## Task goal
Return the lines below exactly as they appear, please, starting with the first and ending with the one that contains "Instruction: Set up".

*** Supplied material ***

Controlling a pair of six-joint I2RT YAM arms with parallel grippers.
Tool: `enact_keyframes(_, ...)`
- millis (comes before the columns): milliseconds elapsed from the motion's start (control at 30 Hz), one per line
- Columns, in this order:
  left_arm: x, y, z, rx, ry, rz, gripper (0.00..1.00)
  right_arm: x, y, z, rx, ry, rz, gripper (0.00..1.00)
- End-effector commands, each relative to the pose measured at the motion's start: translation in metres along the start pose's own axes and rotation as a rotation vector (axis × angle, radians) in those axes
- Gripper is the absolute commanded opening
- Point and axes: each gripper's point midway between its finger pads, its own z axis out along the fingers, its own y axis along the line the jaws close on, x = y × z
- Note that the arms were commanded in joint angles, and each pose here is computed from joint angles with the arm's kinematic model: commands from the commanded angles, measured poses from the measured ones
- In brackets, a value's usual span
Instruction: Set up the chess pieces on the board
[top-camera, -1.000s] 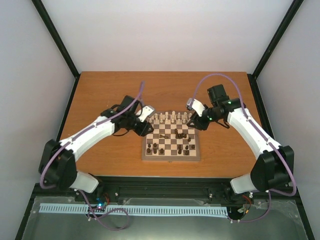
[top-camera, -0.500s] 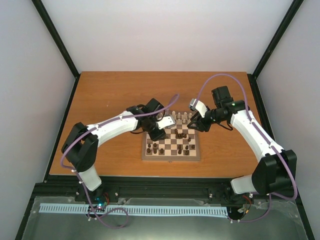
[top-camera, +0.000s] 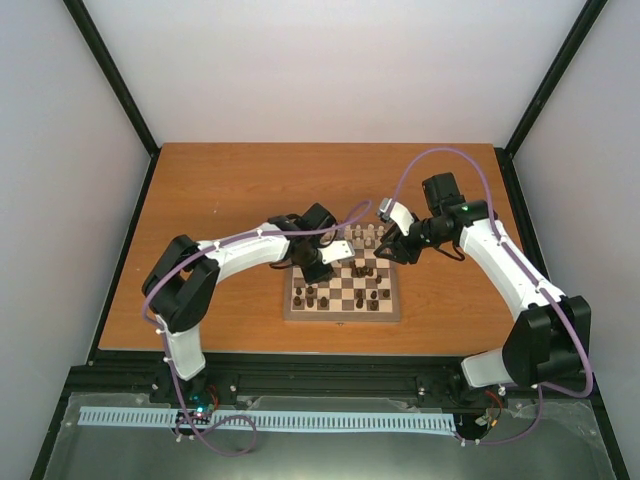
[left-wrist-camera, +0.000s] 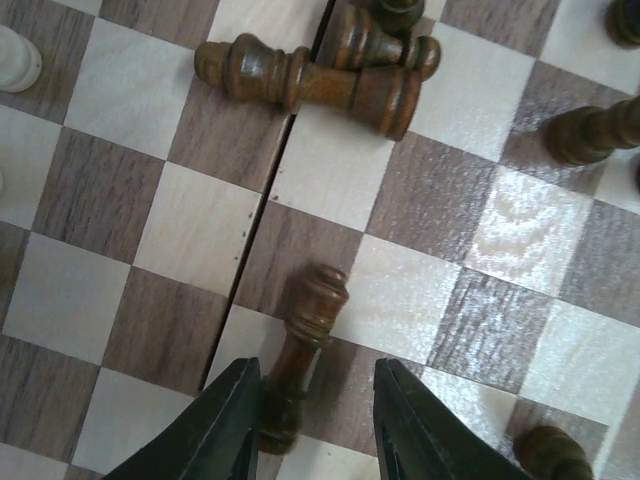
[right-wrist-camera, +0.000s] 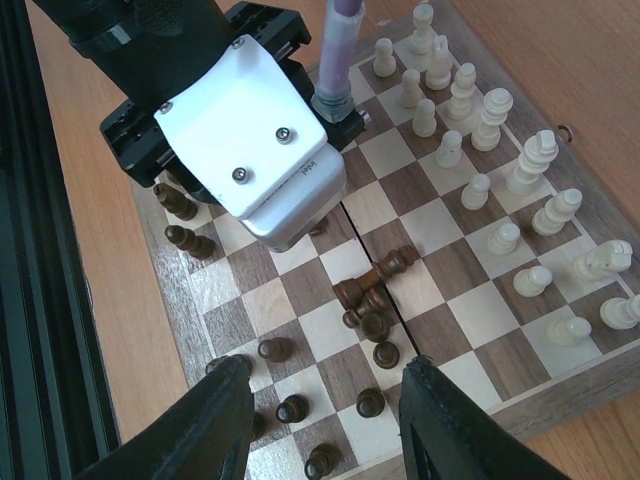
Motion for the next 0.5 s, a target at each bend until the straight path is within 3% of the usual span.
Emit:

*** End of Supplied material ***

## Result of this exercise
Controlling a pair of six-joint I2RT YAM arms with parallel grippers.
Tool: `enact_keyframes(_, ...)`
- millis (comes before the columns): milliseconds elapsed from the motion's start (control at 30 Hz), one per line
- Columns, in this order:
  left_arm: x, y, z, rx, ry, rz, gripper (0.00..1.00)
  right_arm: x, y, z, rx, ry, rz, gripper (0.00..1.00)
- End-effector commands, each relative to the pose measured at the motion's start: translation in metres along the start pose's own axes and rotation as a rotation vector (axis × angle, radians) in those axes
- Gripper is the absolute commanded opening
- Point and axes: each gripper's point midway between its finger pads, its own z axis out along the fingers, its own y axis along the line the jaws close on, x = y × z
- Note that the arms were commanded in joint angles, and each pose here is computed from joint angles with the arm's kinematic model: commands from the commanded angles, measured poses from the measured ones
- In brackets, a value's usual span
Instruction: Set up the chess pieces on the board

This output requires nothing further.